Errori e ritardi in busta paga? Nell’ultimo anno hanno colpito 4 lavoratori su 10, e per quasi uno su 5 (18%) gli errori sono stati tre o più nel giro di 12 mesi.
È quanto emerge dallo “State of payroll report 2024” basato su un’indagine condotta su 2.500 professionisti nel Regno Unito, negli Stati Uniti e in Germania, e 1.300 responsabili HR e payroll. E non è tutto: oltre 4 lavoratori su 10 (42%) hanno ammesso che questo tipo di disguidi può impattare in maniera negativa sulla loro soddisfazione. Generando mancanza di fiducia nei confronti del datore di lavoro.
Sarebbe sbagliato, tuttavia, ritenere che i ritardi in busta paga possano generarsi esclusivamente nelle piccole realtà. Oltre la metà degli intervistati ha avuto almeno un problema di questo tipo nella propria carriera e il 50% che ne ha sperimentato uno nell’ultimo biennio. Quasi l’11% ha subito un errore in busta paga solo nel mese precedente al sondaggio.
Le conseguenze dei ritardi in busta paga
L’errore più comune? Un ritardo nei pagamenti, che è anche la tipologia di “incidente” con le conseguenze più antipatiche. Gli intervistati hanno infatti riferito che l’impatto più comune di un pagamento tardivo è una condizione di “stress e ansia” (47%). La “pressione familiare” è la terza conseguenza (23%), dopo il “rinvio di pagamenti necessari”. Il 37,6% degli intervistati ha riferito che i ritardi nella percezione del salario li ha costretti a saldare in ritardo bollette e affitti o li ha messi in situazioni di scoperto.
Le donne, inoltre, hanno maggiori probabilità di soffrire di ansia correlata a errori e ritardi in busta paga rispetto agli uomini. L’impatto emotivo degli errori è avvertito in modo più acuto dalle dipendenti: oltre la metà (52%) si sente stressata rispetto al 42% degli uomini. A livello anagrafico, invece, i più colpiti sono i giovani. Oltre il 70% degli intervistati di età compresa tra i 16 e i 24 anni ha riscontrato un errore in busta paga negli ultimi due anni, rispetto a solo il 30% di quelli di età pari o superiore a 55 anni.
Come leggere questi dati
Il motivo? Sebbene i lavoratori della Gen Z siano i meno propensi a controllare la propria busta paga (il 47% non la controlla ogni mese), questo tasso di errore più elevato potrebbe essere dovuto a una minore stabilità. I più giovani, infatti, in genere cambiano ruolo più spesso, sia per necessità sia per scelta.
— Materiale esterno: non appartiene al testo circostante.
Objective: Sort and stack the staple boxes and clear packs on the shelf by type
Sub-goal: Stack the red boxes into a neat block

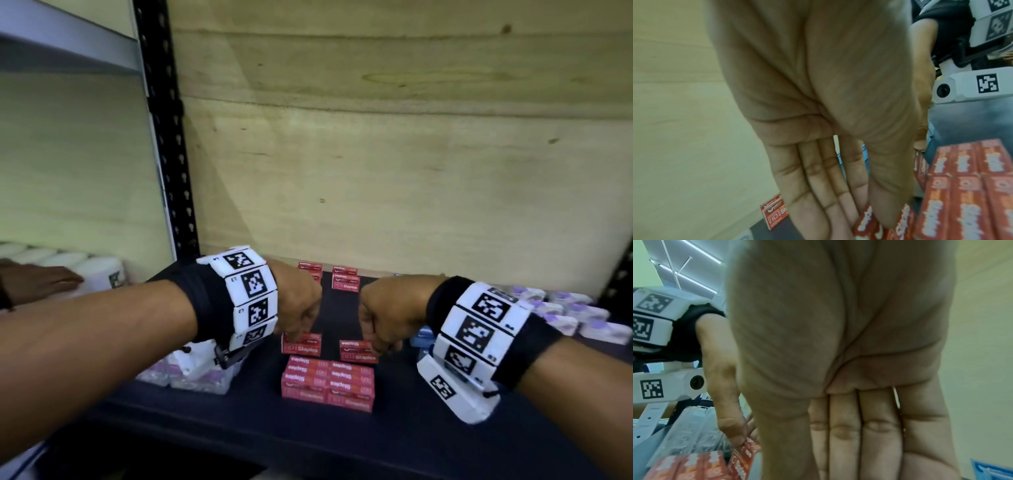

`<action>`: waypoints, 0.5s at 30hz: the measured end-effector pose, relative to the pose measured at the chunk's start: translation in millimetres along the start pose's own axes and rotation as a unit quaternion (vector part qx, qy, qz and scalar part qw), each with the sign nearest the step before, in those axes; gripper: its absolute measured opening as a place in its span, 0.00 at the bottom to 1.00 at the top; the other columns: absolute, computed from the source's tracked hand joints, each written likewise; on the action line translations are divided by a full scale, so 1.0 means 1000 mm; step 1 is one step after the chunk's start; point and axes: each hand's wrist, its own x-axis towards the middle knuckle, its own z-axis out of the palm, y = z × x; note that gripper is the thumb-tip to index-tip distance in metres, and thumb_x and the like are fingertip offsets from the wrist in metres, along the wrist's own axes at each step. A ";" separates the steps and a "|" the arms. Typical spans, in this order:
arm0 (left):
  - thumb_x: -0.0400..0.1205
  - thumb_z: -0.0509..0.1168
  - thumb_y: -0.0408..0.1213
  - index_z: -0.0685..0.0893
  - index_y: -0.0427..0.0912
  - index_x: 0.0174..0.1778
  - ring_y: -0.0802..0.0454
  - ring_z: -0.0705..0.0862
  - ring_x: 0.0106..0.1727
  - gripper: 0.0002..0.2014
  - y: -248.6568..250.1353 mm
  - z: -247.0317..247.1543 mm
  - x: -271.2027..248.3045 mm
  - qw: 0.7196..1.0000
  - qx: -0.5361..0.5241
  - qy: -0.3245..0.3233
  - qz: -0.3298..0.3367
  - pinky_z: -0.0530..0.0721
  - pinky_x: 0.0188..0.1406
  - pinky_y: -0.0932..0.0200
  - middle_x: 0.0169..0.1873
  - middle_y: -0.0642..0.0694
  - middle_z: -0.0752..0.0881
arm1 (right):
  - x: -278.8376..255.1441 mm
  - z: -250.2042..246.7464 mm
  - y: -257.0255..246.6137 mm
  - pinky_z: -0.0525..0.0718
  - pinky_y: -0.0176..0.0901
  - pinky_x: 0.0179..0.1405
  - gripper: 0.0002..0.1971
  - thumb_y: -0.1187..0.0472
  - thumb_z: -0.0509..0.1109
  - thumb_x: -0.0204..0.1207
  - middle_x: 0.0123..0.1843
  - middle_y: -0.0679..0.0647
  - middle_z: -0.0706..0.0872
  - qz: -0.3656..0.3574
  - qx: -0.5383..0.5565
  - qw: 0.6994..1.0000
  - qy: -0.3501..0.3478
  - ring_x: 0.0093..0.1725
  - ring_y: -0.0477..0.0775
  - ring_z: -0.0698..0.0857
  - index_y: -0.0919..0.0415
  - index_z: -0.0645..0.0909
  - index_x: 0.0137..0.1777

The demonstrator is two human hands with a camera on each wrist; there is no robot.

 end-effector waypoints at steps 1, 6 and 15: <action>0.78 0.73 0.39 0.89 0.46 0.57 0.61 0.84 0.39 0.12 0.000 0.004 -0.002 1.000 0.007 0.004 0.003 0.82 0.39 0.65 0.39 0.56 0.88 | -0.004 0.003 -0.001 0.89 0.45 0.53 0.06 0.65 0.73 0.76 0.44 0.52 0.94 0.000 -0.001 1.000 -0.002 0.38 0.46 0.90 0.60 0.90 0.49; 0.79 0.71 0.41 0.88 0.48 0.56 0.52 0.88 0.50 0.10 0.006 0.018 -0.015 1.000 0.001 0.027 0.004 0.84 0.47 0.59 0.48 0.49 0.91 | -0.021 0.015 -0.006 0.89 0.47 0.56 0.05 0.62 0.74 0.75 0.41 0.51 0.94 0.005 0.001 1.000 0.014 0.43 0.48 0.92 0.58 0.91 0.47; 0.81 0.64 0.41 0.80 0.55 0.69 0.58 0.80 0.52 0.18 0.011 0.028 -0.042 0.999 -0.024 0.040 0.006 0.79 0.55 0.62 0.59 0.57 0.84 | -0.046 0.024 -0.007 0.87 0.45 0.53 0.13 0.50 0.73 0.77 0.51 0.52 0.92 0.017 -0.025 0.999 0.024 0.49 0.51 0.89 0.53 0.86 0.58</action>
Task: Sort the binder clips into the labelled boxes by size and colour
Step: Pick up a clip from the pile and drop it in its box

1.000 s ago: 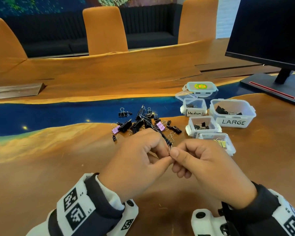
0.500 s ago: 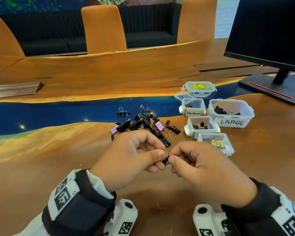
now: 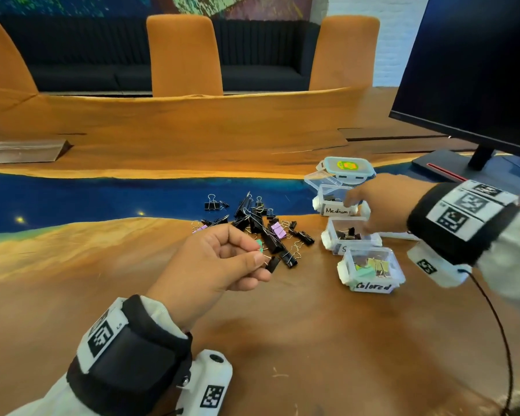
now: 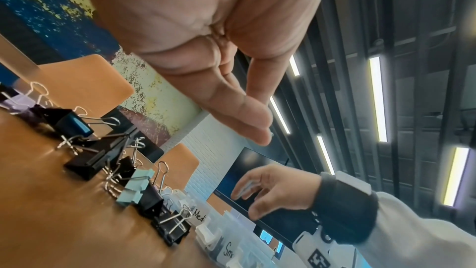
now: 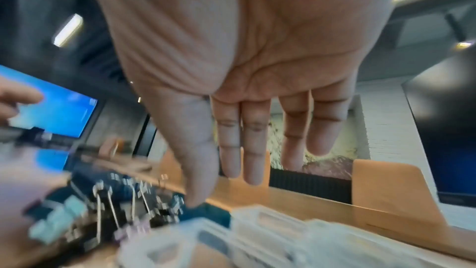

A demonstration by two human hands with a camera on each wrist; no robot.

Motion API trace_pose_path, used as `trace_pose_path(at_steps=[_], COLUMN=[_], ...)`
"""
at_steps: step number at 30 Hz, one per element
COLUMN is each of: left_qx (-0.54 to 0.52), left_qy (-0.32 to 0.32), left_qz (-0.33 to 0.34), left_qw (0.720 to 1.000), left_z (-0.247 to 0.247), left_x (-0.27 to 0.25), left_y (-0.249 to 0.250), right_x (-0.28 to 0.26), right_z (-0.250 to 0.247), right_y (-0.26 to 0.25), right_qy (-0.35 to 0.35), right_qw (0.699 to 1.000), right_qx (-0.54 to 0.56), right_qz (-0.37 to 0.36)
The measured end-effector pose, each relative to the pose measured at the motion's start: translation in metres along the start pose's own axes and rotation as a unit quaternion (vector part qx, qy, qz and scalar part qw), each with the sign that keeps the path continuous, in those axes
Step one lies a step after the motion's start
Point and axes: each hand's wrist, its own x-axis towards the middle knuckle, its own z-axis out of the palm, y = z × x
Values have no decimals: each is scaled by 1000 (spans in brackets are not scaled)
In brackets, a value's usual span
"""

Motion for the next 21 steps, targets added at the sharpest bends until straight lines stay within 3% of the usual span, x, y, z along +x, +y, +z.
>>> trace_pose_path(at_steps=[4, 15, 18, 21], left_qx=[4, 36, 33, 41], left_qy=[12, 32, 33, 40], left_qz=[-1, 20, 24, 40], left_qw=[1000, 999, 999, 998], left_z=[-5, -9, -5, -3], left_x=[-1, -4, -4, -3], left_y=[-2, 6, 9, 9], right_x=[14, 17, 12, -7], right_z=[2, 8, 2, -15], right_y=[-4, -11, -13, -17], right_qy=[-60, -54, -26, 22], right_qw=[998, 999, 1000, 996], right_qx=[-2, -7, -3, 76], right_qz=[-18, 5, -5, -49])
Un’altra curiosità riguarda i lavoratori che godono di full smart working. Nei tre mesi antecedenti al sondaggio, un numero inferiore di dipendenti da remoto (17%) ha riscontrato un errore rispetto a quelli in ruoli ibridi o completamente in presenza (22%). Sebbene, come i giovani, anche i lavoratori completamente da remoto controllino la busta paga meno frequentemente, questo potrebbe essere correlato al fatto che le aziende completamente smart abbiano strumenti più precisi a disposizione per monitorare l’erogazione dei pagamenti.
Secondo Cristina Danelatos, CEO Area HR Innovation e IT Corporate di Zeta Service, “in uno scenario altamente competitivo per le imprese diventa assolutamente fondamentale dimostrarsi trasparenti nell’elaborazione delle buste paga e dei pagamenti. Ritardi in busta paga ed errori minano il rapporto di fiducia tra il dipendente e l’azienda e rischiano di inficiare il clima sul luogo di lavoro”.
Le sfide per i responsabili HR
Non è, tuttavia, solo una questione legata ad aspetti umani. Tocca infatti spesso agli uffici HR la selezione dei fornitori che si occupano di payroll e HR administration. Errori in questo ambito quindi producono delle conseguenze destinate a ripercuotersi in maniera significativa sulla vita degli addetti alle risorse umane in azienda. A proposito di gestori in outsourcing dei servizi payroll, sembrerebbero proprio questi, rispetto a una gestione interna, a garantire una maggiore accuratezza. In 7 organizzazioni su 10 (71%) che esternalizzano le buste paga si riporta un impatto positivo sulla precisione delle buste.